Il se planta ensuite devant lui, des éclairs plein les yeux. La tournure que prenait cette conversation l'énervait sérieusement. Il n'avait plus envie d'écouter les insinuations de cette espèce de Sainte Nitouche. Pour la simple et bonne raison que c'était juste des foutaises. Les délires d'un type jaloux qui se faisait des films.



— Je vais le répéter une dernière fois, alors écoute bien : entre ton maître et moi, il n'y a rien. Pas de sentiments, pas d'amour. Rien. Je n'ai aucune idée de ce que tu veux dire par "ces regards" entre nous, mais tu fais ton paranoïaque. Et c'est juste affligeant !



Le serviteur le fixa longuement, une lueur indescriptible dans ses iris vairons. Puis il se rapprocha à son tour très lentement, réduisant encore plus la distance entre eux, et lui offrit un grand sourire mesquin avant de déclarer à voix basse :



— Peut-être que je ne le sais pas encore, mais qu'un jour nous serons amis. Et que ce jour-là, je regretterais amèrement ce que je suis sur le point de vous dire. Mais vous savez quoi ? Je n'en ai rien à faire. Que vous continuiez de vous voiler la face ou pas, ça n'a aucune importance, car dès l'instant où il renaîtra, vous et moi partagerons la même douleur. Et la simple idée de cette vision me donne presque envie de souhaiter que ça arrive, parce que ça en vaudra franchement la peine !
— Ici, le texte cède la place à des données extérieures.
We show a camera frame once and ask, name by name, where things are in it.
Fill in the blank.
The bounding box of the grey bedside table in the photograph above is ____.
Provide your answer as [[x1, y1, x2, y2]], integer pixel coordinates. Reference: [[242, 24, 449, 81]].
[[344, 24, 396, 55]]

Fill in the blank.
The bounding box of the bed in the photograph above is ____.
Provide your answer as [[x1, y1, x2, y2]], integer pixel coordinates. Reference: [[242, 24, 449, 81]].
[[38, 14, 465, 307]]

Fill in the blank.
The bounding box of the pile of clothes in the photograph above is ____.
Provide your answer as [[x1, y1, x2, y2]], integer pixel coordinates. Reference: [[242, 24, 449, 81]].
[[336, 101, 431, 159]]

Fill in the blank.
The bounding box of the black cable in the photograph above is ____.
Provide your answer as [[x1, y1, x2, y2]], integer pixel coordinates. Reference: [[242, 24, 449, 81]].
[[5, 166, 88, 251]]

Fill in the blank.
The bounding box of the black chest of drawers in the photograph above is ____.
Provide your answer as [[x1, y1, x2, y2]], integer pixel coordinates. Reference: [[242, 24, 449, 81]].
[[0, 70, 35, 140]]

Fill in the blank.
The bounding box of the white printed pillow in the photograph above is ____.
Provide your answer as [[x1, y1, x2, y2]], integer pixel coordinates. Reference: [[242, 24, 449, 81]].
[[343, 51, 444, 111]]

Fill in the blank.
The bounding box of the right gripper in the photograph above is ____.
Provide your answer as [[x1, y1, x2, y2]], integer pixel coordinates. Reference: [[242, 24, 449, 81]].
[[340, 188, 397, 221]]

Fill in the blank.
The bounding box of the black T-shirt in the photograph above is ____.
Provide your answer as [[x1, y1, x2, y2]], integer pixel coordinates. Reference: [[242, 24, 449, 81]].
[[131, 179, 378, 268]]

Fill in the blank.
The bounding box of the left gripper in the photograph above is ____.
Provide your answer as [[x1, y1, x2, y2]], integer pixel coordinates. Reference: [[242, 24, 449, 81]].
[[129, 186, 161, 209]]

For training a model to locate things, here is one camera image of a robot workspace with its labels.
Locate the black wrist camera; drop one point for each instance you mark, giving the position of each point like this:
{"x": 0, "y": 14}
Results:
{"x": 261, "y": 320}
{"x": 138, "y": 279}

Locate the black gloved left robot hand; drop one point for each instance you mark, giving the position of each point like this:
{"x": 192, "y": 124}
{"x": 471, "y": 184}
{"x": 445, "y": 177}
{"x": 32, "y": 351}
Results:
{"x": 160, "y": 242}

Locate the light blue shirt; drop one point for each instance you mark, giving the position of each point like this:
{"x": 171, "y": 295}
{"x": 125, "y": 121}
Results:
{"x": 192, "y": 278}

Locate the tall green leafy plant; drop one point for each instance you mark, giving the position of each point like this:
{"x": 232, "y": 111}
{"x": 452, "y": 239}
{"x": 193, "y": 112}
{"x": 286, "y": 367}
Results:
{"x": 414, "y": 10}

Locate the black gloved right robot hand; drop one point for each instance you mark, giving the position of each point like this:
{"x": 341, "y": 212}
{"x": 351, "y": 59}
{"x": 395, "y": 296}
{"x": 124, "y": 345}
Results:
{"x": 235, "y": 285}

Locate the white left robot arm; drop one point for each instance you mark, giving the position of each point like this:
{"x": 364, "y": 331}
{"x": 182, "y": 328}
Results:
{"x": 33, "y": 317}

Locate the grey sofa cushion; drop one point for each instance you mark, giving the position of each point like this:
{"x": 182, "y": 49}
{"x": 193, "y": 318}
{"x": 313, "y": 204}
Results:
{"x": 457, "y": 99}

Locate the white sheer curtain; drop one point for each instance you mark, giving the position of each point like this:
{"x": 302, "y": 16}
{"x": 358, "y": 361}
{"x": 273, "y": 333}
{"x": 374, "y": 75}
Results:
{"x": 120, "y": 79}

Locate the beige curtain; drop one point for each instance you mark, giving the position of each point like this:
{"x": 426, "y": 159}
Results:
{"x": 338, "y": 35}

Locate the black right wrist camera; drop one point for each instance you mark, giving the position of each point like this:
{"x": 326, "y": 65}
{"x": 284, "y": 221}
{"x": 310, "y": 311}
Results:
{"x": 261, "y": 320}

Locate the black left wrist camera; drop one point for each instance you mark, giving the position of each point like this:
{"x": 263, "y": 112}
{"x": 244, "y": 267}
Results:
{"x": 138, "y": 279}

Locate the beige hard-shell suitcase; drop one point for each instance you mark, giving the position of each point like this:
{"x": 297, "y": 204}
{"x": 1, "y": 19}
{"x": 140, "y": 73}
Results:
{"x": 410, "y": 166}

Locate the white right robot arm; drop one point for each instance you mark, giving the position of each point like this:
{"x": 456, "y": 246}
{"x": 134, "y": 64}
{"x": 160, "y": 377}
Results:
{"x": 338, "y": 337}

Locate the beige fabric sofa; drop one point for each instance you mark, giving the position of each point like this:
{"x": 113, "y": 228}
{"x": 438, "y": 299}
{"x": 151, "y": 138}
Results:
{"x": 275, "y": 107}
Très bien. Il n'était apparemment plus question d'enterrer la hache de guerre. Et puis Lars n'avait plus du tout envie de faire des efforts. Cet idiot venait quand même de relancer les hostilités ! Peu importe que ce soit puéril, il ne comptait pas se laisser faire.



Ils allaient jouer.



— Très cher Aldiem, murmura alors le jeune homme en chassant un grain de poussière imaginaire sur le col de son veston, avec un petit sourire en coin. Ce n'est pas beau d'avoir des pensées aussi vilaines, surtout pour une Sainte Nitouche comme toi.



Il se recula ensuite et fit disparaître le miroir d'un petit geste négligent de la main. Il tourna ensuite les talons, attrapant ses vêtements au passage, puis se dirigea vers la porte.
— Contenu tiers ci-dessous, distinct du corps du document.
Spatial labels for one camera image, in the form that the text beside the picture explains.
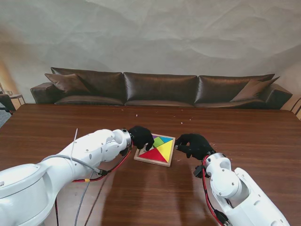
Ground large red tangram triangle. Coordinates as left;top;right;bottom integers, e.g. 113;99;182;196
139;148;168;164

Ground white cable tie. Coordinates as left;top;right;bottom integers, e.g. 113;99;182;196
70;128;79;163

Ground dark brown leather sofa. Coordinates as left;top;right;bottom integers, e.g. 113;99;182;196
30;67;293;110

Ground red black arm cables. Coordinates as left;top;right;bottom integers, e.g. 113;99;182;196
201;155;228;226
54;145;133;226

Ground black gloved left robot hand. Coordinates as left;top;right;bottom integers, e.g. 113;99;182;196
128;125;155;152

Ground large yellow tangram triangle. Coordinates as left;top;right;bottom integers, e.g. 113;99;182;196
157;141;174;163

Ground green tangram square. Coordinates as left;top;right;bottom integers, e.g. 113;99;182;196
152;137;166;148

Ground small side table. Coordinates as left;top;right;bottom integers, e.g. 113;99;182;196
4;90;26;111

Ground red black right arm cables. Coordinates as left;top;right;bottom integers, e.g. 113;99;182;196
201;155;228;226

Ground square wooden tangram tray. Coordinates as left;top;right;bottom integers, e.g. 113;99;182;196
134;133;176;168

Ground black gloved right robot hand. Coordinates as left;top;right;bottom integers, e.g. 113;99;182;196
174;133;216;160

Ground red black left arm cables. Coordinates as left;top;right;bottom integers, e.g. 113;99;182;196
54;145;133;226

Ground brown leather sofa pillow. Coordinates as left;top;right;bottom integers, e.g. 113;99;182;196
230;76;281;103
44;73;93;96

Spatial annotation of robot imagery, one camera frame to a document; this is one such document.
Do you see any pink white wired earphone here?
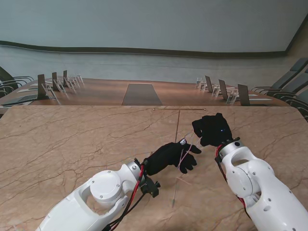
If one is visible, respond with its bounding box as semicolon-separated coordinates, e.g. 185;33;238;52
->
172;131;202;209

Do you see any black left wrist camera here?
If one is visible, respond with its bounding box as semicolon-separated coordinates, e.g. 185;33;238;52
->
140;179;161;198

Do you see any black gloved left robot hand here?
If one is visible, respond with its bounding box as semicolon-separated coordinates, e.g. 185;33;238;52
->
144;138;202;176

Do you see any red black right arm cable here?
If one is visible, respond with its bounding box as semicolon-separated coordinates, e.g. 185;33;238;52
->
215;144;248;212

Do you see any red black arm cable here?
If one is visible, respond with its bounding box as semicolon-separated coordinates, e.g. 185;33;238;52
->
101;163;147;231
215;144;248;212

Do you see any grey office chair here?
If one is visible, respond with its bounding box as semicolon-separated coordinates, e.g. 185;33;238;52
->
251;57;308;93
0;83;10;98
270;71;308;99
287;89;308;118
0;66;35;90

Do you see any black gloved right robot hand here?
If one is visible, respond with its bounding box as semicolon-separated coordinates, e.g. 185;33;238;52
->
192;113;233;147

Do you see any red black left arm cable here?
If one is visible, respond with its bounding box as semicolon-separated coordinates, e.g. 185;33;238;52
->
101;163;147;231

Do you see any grey desk pad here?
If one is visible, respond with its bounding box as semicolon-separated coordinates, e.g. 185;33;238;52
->
0;94;38;106

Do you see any brown wooden conference table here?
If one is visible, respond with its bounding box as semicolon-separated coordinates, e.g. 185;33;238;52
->
0;77;291;108

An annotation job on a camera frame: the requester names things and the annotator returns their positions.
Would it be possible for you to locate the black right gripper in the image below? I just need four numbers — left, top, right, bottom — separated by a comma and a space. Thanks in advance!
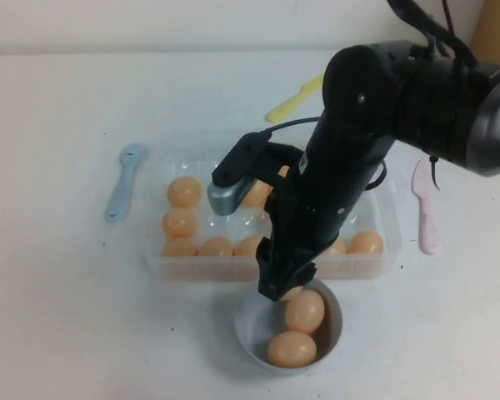
256, 143, 387, 302

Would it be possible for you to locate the clear plastic egg box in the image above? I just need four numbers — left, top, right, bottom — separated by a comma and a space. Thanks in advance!
139, 128, 403, 283

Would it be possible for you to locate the brown cardboard box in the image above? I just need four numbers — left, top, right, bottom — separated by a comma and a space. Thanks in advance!
470, 0, 500, 80

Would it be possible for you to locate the grey-blue round bowl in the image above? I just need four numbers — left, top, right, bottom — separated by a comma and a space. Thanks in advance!
233, 277, 343, 376

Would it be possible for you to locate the pink plastic knife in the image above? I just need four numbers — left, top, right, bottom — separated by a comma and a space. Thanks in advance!
411, 157, 443, 256

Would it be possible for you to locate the yellow plastic knife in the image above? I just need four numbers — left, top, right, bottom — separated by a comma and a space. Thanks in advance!
265, 73, 326, 124

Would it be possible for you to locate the light blue plastic fork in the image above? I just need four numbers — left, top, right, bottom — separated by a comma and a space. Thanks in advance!
104, 142, 147, 224

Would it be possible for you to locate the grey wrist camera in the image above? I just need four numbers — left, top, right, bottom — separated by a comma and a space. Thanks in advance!
207, 174, 262, 217

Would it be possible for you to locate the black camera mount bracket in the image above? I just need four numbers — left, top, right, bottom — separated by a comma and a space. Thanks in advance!
211, 132, 305, 197

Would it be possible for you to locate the black camera cable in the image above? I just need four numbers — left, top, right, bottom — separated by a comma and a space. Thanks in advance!
260, 117, 320, 137

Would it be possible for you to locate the black cable tie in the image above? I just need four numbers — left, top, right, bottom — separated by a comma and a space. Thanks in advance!
427, 154, 442, 192

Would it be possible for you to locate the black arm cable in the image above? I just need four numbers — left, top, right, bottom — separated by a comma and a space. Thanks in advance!
385, 0, 500, 84
— En tout cas, merci pour ton aide, lança-t-il par-dessus son épaule. Grâce à toi, Leïv et moi allons passer une journée mémorable demain. Peut-être qu'un jour, je te raconterai tous les détails de ce dîner galant. Tu sais... lorsque nous serons amis. Sur ce, je te souhaite une douce et agréable nuit.



C'est sur ses mots qu'il quitta la pièce d'une démarche arrogante. Il imaginait très bien la tête frustrée de l'autre et cela ne fit qu'accentuer sa toute nouvelle bonne humeur. Bien fait. Cet imbécile n'avait qu'à ne pas le chercher.



Le charabia qu'il venait de lui sortir était d'un ridicule, mais Lars décida de ne pas en tenir compte. Oui, il s'impliquait énormément pour ce dîner, mais uniquement parce qu'il s'agissait de la moindre des politesses envers son hôte. Surtout qu'il était si gentil...



Enfin bref, au lit ! Pas question d'avoir une tête de déterré demain. Lars se devait d'être absolument parfait. Pour lui-même. Mais aussi pour Leïv.